● INSTRUCTIONS TO FOLLOW
Each line below has to be output exactly, from first to last.
(AVAILABLE DATA)
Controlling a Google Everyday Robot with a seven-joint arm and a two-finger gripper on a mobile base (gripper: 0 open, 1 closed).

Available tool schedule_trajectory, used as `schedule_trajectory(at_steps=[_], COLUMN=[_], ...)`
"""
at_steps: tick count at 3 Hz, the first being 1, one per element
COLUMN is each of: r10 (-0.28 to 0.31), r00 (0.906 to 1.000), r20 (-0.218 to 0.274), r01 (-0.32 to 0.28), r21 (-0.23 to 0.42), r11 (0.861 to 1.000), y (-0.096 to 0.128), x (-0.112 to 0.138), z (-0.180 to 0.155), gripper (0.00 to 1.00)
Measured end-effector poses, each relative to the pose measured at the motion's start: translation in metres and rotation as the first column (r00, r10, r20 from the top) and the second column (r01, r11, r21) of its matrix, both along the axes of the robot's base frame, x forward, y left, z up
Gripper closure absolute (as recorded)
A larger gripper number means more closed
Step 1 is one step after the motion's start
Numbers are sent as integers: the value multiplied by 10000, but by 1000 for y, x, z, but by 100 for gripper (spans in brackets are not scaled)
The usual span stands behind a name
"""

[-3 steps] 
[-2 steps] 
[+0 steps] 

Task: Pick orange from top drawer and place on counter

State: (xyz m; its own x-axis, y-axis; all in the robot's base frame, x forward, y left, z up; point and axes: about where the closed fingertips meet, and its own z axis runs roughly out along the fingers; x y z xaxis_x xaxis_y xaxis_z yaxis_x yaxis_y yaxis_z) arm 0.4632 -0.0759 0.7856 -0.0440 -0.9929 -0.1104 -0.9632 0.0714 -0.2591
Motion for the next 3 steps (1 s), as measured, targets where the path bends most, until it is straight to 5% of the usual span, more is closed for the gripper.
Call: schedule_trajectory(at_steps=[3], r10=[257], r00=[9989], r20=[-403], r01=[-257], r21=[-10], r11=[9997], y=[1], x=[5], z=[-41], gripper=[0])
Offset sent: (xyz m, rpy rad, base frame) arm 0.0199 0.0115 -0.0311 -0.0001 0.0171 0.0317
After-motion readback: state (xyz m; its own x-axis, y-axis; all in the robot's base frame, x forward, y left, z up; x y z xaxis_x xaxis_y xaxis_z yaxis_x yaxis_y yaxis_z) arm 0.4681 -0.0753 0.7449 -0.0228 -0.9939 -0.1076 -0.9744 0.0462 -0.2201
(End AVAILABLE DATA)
● TASK RESULT
Controlling a Google Everyday Robot with a seven-joint arm and a two-finger gripper on a mobile base (gripper: 0 open, 1 closed).

Available tool schedule_trajectory, used as `schedule_trajectory(at_steps=[_], COLUMN=[_], ...)`
"""
at_steps: tick count at 3 Hz, the first being 1, one per element
COLUMN is each of: r10 (-0.28 to 0.31), r00 (0.906 to 1.000), r20 (-0.218 to 0.274), r01 (-0.32 to 0.28), r21 (-0.23 to 0.42), r11 (0.861 to 1.000), y (-0.096 to 0.128), x (-0.112 to 0.138), z (-0.180 to 0.155), gripper (0.00 to 1.00)
Measured end-effector poses, each relative to the pose measured at the motion's start: translation in metres and rotation as the first column (r00, r10, r20 from the top) and the second column (r01, r11, r21) of its matrix, both along the axes of the robot's base frame, x forward, y left, z up
Gripper closure absolute (as recorded)
A larger gripper number means more closed
Step 1 is one step after the motion's start
Numbers are sent as integers: the value multiplied by 10000, but by 1000 for y, x, z, but by 100 for gripper (spans in brackets are not scaled)
The usual span stands behind a name
"""

[-3 steps] 
[-2 steps] 
[+0 steps] 

Task: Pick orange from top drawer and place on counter

State: (xyz m; its own x-axis, y-axis; all in the robot's base frame, x forward, y left, z up; point and axes: about where the closed fingertips meet, and its own z axis runs roughly out along the fingers; x y z xaxis_x xaxis_y xaxis_z yaxis_x yaxis_y yaxis_z) arm 0.4632 -0.0759 0.7856 -0.0440 -0.9929 -0.1104 -0.9632 0.0714 -0.2591
Motion for the next 3 steps (1 s), as measured, targets where the path bends most, until it is straight to 5% of the usual span, more is closed for the gripper.
Call: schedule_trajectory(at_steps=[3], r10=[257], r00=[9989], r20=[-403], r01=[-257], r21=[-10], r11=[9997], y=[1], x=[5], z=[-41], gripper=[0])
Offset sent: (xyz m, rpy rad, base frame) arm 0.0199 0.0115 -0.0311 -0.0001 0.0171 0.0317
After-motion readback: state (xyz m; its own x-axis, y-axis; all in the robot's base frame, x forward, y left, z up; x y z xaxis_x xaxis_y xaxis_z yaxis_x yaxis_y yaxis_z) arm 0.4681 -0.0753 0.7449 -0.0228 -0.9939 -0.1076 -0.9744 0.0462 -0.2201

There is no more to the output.